Generally, a battery module includes a shell and a plurality of cells/columnar batteries arranged in the shell. The cells/columnar batteries are connected as a whole through a busbar, and the busbar is connected to a battery management system (“BMS”) through a circuit board or the like. In actual production, in order to improve the safety of use, it is necessary to set a fuse to avoid accidents such as line damage or fire caused by excessive current; among them, the fuse is mostly processed directly on the product body, and the thickness of the material used in the product body affects the cross-sectional area of the fuse: under the requirements of cross-sectional area and length, the lower the requirement of the fuse current, the smaller the width of the fuse, and the greater the difficulty of the corresponding production process; and to meet the requirements of cross-sectional area and width (processing limit), the lower the requirement of the fuse current, the longer the corresponding length of the fuse, and sufficient accommodation space is required, or the fuse is designed to be curved, but during the power-on process, the fuse is easily curled and deformed due to heat, etc., and the curled and deformed fuse is easy to short-circuit and lose the original fuse characteristics. Therefore, it is necessary to propose improvements.
The purpose of the techniques disclosed herein is to provide a busbar to overcome the deficiencies in the prior art.

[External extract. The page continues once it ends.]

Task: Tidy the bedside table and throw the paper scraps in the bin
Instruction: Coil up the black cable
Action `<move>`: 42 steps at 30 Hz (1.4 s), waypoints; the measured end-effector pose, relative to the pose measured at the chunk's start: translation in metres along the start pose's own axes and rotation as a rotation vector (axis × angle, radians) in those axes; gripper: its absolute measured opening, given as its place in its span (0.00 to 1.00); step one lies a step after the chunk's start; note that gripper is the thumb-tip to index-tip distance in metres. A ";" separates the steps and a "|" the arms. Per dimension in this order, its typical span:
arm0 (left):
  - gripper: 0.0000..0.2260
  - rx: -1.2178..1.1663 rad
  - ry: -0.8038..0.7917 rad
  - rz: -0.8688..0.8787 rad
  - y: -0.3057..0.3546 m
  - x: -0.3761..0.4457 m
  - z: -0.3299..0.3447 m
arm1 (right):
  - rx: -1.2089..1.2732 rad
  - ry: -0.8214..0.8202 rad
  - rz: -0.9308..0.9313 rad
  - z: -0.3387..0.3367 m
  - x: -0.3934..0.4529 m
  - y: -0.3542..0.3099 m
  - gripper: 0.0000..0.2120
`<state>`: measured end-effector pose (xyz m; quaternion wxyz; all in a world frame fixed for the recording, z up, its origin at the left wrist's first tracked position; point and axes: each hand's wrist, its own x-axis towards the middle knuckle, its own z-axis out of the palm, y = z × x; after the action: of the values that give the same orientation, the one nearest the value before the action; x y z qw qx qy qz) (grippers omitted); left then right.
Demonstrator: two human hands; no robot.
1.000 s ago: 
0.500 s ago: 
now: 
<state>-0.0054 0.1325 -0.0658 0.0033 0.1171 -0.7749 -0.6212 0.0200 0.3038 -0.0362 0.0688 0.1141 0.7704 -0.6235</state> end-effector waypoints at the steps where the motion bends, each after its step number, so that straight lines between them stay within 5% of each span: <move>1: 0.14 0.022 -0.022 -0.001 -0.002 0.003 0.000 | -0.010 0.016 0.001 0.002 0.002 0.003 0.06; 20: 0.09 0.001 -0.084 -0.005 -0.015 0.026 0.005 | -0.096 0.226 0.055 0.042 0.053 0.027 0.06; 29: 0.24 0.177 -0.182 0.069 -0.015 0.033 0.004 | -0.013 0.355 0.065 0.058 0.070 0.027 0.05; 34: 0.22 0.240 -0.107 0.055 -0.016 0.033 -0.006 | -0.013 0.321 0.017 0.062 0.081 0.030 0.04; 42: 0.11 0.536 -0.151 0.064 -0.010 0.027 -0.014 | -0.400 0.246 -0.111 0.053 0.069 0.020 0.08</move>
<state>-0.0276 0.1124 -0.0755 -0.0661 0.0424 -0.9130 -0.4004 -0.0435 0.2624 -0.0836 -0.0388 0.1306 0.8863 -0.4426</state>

To achieve the above-mentioned purpose, the techniques disclosed herein provide the following technical solutions: The aspects of this disclosure include a busbar, including a busbar for integrating battery cells and a voltage sense harness (“VSH”) component electrically connected to the busbar, wherein the busbar is provided with a plurality of connection bars connected to the positive or negative electrodes of the battery cells and an insulating layer covering both sides of the connection bars, wherein the VSH component includes a first circuit board, wherein the first circuit board includes a plurality of connection lines and an insulating film covering both sides of the connection lines, wherein one end of the connection line away from the battery cell is connected to the corresponding connection line through a fuse, wherein the fuse is provided on the outside of the corresponding insulating film and insulating layer, wherein the insulating film and insulating layer are respectively provided with a plurality of welding windows, wherein the connection lines and the connection bars are respectively formed with welding pads at the corresponding welding windows, and wherein both ends of the fuse are respectively electrically connected to the corresponding welding pads.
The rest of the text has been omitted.